New Century's New Broom--Dynamite

December 16, 1999

By Michelle Dulak

There were a surprising number of empty seats at First Congregational Church Thursday night for the New Century Chamber Orchestra's season-opening concert. Can the names of two well-known twentieth-century composers, Arnold Schoenberg and John Adams, and one relatively unfamiliar one, Wallingford Riegger, have frightened potential listeners away? If so, they missed a treat, for this opening concert of the NCCO's first season under its new director/concertmaster, Krista Bennion Feeney, found the group sounding about as good as it ever has.

Chamber orchestra performances of Schoenberg's Verklärte Nacht have a tendency to fall between two stools, missing both the concentrated intensity of the sextet version and the sweep and power of a full orchestral string section. The NCCO, though, seemed almost to hit both incompatible targets at once. The unanimity of purpose and the wealth of detail in the phrasing suggested a veteran chamber ensemble, but the sound, while transparent, could also be startlingly powerful. The string solos set the tone, Feeney's soaring, richly-inflected playing complementing the dense, dark viola sound of Linda Ghidossi-deLuca.

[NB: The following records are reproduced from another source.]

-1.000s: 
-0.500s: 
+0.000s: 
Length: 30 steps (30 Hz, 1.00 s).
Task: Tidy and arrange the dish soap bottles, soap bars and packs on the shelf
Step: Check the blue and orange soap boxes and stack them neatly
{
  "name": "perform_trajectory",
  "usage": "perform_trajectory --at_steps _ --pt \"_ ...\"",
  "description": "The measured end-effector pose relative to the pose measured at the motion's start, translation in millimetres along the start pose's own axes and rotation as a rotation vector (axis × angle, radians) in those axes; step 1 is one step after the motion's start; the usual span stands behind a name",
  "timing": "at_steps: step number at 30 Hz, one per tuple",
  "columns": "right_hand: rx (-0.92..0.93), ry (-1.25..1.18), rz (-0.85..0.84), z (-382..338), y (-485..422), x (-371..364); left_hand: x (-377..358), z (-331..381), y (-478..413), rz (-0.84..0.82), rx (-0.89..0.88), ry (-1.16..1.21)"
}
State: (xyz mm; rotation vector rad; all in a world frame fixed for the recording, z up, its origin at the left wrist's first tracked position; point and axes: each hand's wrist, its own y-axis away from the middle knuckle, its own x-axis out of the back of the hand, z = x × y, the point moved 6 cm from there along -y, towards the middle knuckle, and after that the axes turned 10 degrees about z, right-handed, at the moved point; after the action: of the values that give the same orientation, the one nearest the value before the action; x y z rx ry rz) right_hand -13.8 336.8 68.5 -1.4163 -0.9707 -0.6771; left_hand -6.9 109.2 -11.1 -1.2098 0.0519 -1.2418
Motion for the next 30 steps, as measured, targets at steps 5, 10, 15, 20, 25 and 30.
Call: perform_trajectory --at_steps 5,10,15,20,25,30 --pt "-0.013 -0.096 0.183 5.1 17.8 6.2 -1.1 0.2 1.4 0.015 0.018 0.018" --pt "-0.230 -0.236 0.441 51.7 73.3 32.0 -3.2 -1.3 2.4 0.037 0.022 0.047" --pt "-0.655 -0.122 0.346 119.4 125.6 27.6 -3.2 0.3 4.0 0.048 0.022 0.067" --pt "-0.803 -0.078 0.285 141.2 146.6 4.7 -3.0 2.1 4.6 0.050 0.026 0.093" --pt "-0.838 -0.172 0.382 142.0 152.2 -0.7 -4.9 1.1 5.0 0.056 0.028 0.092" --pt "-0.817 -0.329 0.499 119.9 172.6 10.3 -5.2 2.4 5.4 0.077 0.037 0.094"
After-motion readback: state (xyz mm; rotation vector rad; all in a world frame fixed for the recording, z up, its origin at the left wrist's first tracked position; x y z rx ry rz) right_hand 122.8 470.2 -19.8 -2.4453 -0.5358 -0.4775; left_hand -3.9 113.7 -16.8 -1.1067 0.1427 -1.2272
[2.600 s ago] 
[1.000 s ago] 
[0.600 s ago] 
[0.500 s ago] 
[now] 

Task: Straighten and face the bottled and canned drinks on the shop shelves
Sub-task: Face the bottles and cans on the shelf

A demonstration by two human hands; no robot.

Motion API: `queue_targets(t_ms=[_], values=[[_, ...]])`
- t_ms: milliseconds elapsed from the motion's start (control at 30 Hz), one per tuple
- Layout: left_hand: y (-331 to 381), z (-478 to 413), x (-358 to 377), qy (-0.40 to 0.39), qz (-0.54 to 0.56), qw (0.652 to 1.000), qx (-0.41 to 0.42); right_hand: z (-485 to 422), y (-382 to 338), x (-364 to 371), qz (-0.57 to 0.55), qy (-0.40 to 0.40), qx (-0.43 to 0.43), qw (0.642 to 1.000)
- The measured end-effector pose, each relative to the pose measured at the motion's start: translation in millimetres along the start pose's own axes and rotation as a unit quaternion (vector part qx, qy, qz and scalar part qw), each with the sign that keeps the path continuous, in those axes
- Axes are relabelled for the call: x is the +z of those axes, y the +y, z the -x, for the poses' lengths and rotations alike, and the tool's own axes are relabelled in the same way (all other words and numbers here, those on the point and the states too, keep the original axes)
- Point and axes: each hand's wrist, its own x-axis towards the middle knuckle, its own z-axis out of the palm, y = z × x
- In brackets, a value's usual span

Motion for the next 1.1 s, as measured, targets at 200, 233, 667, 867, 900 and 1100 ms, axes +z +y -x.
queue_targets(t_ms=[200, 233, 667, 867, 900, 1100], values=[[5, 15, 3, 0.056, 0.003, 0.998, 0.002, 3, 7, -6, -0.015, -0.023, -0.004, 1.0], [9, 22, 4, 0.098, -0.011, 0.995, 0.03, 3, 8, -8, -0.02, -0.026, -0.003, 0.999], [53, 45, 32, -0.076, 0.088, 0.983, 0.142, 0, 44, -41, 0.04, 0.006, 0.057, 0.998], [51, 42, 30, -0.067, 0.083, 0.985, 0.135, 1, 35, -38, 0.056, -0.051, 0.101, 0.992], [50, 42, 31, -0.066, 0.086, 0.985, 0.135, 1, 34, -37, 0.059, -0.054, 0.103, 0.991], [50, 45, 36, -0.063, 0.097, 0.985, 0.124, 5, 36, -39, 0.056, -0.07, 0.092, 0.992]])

A measure of the degree of care and thought that went into this performance was the decision to use old-fashioned wooden mutes, rather than the more common rubber sort. Unlike rubber mutes, the wooden ones have to be set aside somewhere when not in use, so they are both inconvenient and risky (a couple did clatter to the floor during Thursday's performance). But the sound they impart is distinctly different--more nasal, more ghostly--and in the extraordinary F-sharp-major passage midway through the piece, the effect was haunting.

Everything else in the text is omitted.